Victor Zhou’s Neural Networks From Scratch
Neural Networks From Scratch is a 4-post series that introduces classic neural networks, recurrent neural networks (RNNs) and convolutional neural networks (CNNs). It doesn’t require any prior knowledge except for some math. One good thing about this series is that it’s very hands-on and you will learn, step-by-step, how to write a simple nueral network from scratch using only numpy to solve a real problem.

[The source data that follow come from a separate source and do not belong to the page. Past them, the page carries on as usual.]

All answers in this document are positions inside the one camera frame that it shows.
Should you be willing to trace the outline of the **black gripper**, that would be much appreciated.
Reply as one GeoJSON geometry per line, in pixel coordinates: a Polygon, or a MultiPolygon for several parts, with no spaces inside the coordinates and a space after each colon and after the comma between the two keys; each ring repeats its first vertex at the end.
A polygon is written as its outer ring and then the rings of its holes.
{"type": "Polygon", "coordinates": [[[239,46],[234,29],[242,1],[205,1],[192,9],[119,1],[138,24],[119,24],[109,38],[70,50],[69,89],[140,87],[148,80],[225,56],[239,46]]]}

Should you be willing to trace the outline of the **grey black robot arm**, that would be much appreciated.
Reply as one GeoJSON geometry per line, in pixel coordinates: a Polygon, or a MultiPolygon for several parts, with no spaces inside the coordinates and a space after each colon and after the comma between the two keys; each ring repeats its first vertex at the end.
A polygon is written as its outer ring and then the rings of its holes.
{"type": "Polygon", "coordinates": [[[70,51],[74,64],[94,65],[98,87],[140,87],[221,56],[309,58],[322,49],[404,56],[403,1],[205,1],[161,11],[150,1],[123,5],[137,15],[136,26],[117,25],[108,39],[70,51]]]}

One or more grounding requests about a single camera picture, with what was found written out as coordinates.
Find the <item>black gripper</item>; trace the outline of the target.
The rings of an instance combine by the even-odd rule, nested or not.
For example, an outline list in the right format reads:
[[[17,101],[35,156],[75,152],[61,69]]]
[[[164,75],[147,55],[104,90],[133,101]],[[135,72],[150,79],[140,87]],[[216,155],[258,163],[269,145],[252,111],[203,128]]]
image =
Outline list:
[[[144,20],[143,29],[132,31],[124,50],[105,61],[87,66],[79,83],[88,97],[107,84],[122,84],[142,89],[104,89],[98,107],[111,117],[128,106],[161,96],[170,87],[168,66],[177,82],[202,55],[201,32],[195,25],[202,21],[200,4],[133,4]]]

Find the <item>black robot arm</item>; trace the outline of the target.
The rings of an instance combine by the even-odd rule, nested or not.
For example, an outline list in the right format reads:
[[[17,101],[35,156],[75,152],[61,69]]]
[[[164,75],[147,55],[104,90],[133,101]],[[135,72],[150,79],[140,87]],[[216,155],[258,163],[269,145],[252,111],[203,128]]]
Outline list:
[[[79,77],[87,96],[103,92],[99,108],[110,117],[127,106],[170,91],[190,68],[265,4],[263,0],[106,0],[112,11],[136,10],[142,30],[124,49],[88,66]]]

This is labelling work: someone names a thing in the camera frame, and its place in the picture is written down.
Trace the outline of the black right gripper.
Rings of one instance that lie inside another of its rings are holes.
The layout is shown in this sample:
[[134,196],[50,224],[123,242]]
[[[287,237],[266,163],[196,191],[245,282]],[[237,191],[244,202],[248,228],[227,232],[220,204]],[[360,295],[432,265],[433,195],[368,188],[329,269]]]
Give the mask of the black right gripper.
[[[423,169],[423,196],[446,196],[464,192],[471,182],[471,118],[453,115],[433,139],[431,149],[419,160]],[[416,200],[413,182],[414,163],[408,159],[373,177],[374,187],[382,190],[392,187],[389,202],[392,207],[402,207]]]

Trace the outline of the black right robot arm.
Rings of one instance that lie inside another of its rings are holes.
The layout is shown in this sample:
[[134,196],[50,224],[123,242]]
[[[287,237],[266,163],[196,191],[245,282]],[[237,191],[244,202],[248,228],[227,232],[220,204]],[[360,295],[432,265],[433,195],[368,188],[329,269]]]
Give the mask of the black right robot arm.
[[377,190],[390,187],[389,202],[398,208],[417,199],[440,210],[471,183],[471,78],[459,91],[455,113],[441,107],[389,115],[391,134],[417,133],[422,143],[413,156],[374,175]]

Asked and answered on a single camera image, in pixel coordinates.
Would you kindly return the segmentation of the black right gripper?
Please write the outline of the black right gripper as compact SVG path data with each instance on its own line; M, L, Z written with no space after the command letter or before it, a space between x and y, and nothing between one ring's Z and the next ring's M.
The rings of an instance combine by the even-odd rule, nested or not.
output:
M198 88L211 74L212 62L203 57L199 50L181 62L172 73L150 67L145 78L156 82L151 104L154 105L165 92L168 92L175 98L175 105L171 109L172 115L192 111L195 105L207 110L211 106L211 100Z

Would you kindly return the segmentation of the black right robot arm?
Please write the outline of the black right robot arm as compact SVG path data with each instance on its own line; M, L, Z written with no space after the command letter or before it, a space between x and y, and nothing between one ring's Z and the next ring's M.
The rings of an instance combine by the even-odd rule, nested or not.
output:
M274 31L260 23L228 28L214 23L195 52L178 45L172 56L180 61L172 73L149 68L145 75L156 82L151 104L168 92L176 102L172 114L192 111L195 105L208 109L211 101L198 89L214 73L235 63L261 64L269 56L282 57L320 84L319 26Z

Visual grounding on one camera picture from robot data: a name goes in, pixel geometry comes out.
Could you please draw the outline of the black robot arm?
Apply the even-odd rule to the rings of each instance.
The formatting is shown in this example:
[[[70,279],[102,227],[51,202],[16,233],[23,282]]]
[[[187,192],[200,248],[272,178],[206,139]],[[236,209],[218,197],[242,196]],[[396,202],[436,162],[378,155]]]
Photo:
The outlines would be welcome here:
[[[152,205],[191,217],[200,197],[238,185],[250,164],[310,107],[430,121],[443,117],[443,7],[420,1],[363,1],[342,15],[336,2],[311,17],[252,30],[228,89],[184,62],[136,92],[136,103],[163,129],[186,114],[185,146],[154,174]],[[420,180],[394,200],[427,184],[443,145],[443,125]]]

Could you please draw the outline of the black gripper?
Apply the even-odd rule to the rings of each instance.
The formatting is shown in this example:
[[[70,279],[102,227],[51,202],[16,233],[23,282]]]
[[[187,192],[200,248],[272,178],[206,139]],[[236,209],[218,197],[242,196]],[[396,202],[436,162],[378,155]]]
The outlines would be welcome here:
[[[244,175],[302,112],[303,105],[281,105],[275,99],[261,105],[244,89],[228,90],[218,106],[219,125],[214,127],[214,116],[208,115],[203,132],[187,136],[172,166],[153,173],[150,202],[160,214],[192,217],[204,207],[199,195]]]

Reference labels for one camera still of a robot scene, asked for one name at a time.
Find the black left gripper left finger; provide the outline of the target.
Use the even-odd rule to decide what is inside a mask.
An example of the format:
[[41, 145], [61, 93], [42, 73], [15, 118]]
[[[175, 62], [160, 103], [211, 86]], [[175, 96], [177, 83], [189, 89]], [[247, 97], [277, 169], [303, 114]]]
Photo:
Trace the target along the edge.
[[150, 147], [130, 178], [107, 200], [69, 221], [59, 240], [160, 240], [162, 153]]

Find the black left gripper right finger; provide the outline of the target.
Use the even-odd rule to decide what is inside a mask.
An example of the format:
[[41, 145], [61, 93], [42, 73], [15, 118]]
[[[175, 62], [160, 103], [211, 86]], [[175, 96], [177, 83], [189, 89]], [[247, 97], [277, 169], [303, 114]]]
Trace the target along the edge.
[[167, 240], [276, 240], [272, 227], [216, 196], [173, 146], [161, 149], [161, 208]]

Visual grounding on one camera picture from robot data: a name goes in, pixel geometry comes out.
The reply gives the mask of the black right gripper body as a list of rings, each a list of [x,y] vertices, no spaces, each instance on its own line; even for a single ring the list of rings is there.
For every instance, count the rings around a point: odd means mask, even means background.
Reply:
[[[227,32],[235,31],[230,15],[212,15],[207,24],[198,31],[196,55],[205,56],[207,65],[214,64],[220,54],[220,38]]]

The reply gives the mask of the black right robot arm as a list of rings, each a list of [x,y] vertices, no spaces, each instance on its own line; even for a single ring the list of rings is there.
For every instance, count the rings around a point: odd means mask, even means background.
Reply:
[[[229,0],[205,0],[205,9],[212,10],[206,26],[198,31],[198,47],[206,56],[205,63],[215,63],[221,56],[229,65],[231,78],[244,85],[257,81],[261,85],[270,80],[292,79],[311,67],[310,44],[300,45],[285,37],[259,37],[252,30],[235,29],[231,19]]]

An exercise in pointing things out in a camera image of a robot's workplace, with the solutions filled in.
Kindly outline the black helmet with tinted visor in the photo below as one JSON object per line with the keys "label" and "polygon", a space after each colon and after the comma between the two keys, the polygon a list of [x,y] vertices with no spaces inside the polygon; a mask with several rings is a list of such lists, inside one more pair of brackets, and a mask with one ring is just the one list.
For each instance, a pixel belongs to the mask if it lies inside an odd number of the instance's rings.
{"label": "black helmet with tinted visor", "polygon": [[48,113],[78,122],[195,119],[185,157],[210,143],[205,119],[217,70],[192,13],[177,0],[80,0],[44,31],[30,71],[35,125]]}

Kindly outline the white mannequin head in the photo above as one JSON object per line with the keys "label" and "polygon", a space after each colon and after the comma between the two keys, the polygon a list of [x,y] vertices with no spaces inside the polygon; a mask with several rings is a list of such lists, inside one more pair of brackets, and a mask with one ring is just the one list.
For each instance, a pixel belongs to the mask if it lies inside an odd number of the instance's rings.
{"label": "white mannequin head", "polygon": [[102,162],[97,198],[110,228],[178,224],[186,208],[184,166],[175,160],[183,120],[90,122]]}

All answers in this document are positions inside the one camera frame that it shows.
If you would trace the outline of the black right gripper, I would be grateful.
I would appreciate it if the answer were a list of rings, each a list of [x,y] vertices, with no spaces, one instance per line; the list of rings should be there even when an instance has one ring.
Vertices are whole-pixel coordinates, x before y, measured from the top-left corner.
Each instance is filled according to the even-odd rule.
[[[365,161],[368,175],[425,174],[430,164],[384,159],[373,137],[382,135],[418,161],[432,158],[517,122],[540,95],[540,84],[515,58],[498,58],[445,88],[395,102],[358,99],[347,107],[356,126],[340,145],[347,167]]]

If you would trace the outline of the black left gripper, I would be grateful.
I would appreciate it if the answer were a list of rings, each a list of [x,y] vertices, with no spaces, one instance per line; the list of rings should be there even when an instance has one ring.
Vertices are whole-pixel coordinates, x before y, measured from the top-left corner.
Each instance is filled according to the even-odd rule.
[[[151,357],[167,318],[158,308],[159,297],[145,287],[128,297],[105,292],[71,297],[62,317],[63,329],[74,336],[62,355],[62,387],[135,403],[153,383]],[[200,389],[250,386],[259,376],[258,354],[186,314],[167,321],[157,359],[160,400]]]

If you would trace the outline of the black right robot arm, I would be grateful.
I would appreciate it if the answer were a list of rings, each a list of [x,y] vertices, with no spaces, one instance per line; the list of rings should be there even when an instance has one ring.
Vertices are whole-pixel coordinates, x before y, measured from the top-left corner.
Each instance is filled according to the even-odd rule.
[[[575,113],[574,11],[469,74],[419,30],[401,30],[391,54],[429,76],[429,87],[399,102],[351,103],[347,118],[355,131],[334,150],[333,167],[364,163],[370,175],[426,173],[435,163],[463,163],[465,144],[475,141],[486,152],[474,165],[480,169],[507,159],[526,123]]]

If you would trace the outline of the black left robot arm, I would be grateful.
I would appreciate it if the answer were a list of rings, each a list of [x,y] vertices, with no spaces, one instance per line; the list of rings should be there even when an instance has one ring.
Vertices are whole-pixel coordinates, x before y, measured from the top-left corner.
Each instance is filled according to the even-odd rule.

Michael Nielsen’s Visual proof that neural nets can compute any function
Visual proof that neural nets can compute any function gives a visual explanation of the universal approximation theorem that neural networks can be used to approximate any continuous function to any desired precision.
LLM
Andrej Karpathy’s Neural Networks: Zero to Hero
Neural Networks: Zero to Hero is a hands-on course that starts with building a simple neural network from scratch and ends with building a GPT from scratch. It’s a great course to learn LLM progressively.
Inference
The best way to learn LLM inference is writing an inference engine from scratch IMO and this helps you better understand model architectures as well.
Andrej Karpathy’s llama2.c
llama2.c is an inference engine for Llama 2 in one file of pure C. It can give you a taste of what LLM inference looks like. Based on it, I wrote a Rust implementation with optimizations like tensor parallelism.